European Council President Charles Michel condemned Russia on Friday for threatening to use nuclear weapons following its invasion of Ukraine, saying during his Hiroshima visit it is a "shameful and unacceptable" threat to global security.
In one of the two Japanese cities devastated by the 1945 U.S. atomic bombings at the end of World War II, Michel said he feels "seized by an intense determination" to eliminate nuclear weapons after visiting the Hiroshima Peace Memorial Museum.
In a speech following his 35-minute tour of the museum on the history and aftermath of the bombing, Michel said Hiroshima is a "stark reminder of the urgency" to rid the world of nuclear arms, and that the suffering there and in Nagasaki was "haunting even today."

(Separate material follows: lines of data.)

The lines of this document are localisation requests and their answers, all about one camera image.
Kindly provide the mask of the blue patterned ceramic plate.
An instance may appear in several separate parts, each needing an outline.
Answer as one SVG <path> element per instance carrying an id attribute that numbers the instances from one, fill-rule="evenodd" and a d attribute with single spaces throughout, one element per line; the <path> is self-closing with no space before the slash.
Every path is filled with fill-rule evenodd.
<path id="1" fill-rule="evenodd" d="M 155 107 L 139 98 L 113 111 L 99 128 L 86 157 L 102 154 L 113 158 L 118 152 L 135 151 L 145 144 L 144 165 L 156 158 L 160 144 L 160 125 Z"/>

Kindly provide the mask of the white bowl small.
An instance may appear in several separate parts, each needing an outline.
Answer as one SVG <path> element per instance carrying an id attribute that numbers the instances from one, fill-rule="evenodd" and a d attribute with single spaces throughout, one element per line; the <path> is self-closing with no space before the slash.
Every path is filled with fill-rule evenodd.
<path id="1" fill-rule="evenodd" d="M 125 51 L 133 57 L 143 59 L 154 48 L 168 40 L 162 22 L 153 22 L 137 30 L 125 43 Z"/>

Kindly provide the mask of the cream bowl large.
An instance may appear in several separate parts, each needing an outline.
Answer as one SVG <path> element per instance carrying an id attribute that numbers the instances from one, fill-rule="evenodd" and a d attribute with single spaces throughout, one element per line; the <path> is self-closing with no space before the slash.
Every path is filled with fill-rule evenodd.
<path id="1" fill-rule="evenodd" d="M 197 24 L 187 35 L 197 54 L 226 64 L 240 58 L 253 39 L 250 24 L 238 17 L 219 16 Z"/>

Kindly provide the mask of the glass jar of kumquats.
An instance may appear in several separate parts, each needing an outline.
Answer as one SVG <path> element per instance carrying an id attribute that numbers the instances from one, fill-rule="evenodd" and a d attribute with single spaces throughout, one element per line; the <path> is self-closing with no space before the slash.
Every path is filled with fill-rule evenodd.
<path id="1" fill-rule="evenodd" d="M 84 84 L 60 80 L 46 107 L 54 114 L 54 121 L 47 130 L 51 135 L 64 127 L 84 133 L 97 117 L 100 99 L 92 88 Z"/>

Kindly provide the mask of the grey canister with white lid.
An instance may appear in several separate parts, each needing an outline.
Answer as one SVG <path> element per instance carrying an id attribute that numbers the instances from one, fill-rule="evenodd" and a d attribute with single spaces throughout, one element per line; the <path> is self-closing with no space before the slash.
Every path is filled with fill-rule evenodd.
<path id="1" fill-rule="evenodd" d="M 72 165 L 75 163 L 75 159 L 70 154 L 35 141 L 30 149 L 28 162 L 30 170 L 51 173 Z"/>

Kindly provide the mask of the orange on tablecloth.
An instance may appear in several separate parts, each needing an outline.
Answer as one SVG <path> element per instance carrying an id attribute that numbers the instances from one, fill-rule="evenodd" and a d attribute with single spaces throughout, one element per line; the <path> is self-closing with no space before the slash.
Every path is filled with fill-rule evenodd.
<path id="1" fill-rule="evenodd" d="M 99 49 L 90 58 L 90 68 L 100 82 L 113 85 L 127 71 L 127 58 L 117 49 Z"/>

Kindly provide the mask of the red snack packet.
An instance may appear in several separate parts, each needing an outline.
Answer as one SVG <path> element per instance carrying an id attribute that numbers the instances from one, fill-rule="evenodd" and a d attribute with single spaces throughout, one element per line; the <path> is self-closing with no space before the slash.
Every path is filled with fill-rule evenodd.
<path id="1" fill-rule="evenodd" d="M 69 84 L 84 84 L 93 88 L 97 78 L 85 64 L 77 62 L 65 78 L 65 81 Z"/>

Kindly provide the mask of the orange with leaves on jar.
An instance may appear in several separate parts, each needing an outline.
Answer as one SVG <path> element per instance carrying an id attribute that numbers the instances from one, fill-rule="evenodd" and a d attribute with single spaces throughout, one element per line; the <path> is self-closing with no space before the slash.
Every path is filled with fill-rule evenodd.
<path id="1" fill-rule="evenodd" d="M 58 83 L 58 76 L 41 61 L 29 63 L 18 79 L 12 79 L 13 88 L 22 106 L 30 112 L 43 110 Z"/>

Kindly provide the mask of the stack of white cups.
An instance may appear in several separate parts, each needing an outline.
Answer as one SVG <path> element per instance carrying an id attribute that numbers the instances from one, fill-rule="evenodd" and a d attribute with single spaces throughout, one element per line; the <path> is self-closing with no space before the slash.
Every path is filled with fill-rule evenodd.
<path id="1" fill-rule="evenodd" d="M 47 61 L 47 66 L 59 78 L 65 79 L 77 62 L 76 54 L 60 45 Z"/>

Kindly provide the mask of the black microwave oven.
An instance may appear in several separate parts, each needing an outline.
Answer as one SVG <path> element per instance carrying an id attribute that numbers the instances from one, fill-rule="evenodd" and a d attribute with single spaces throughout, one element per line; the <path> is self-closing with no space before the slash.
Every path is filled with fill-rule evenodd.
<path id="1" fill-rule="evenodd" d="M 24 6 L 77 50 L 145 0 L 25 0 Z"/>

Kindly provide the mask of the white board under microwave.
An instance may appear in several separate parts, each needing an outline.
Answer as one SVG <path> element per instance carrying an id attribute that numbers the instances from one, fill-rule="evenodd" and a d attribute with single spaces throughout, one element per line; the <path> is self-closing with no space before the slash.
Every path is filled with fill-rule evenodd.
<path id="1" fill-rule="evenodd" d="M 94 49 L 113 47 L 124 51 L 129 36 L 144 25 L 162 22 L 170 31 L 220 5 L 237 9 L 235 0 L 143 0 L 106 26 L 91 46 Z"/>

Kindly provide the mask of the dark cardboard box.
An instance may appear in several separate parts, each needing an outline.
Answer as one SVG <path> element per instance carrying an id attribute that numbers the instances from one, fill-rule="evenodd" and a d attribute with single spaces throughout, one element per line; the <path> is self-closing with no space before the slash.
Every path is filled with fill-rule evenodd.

Michel made his trip to Hiroshima to highlight EU opposition to the use of nuclear arms amid tensions heightened by threats including Russia's invasion of Ukraine and North Korean ballistic missile tests.
In the speech, Michel also called recent North Korean missile tests "illegal and provocative."
The European Council president laid flowers at the cenotaph for victims of the bombing on Aug. 6, 1945, and met with Hiroshima Mayor Kazumi Matsui as well as atomic bomb survivors.
His predecessor Donald Tusk became the first EU leader to officially visit Hiroshima and Nagasaki in June 2019.
Michel and European Commission President Ursula von der Leyen held talks with Prime Minister Fumio Kishida in Tokyo on Thursday. Japan and the EU have summits at least once a year.
The EU leaders and Kishida said in a joint statement released after the talks, "We remain committed to the ultimate goal of realizing a world without nuclear weapons, regardless of the current severe international situation."
A senior EU official said Michel decided to go to Hiroshima because the city is a symbol for areas affected by nuclear weapons and also where Kishida is elected from.
A-bomb survivor and Hiroshima resident Hiroshi Shimizu, 79, expressed hope that Michel's visit will contribute to ending the Russian invasion by raising awareness about the destructive potential of nuclear weapons.
But Shimizu was less convinced by the effect of foreign dignitaries' visits alone.
"The world won't change just by having important people here. It's important they embed what they have learned into their own countries, and that the people raise their voices against war," he said.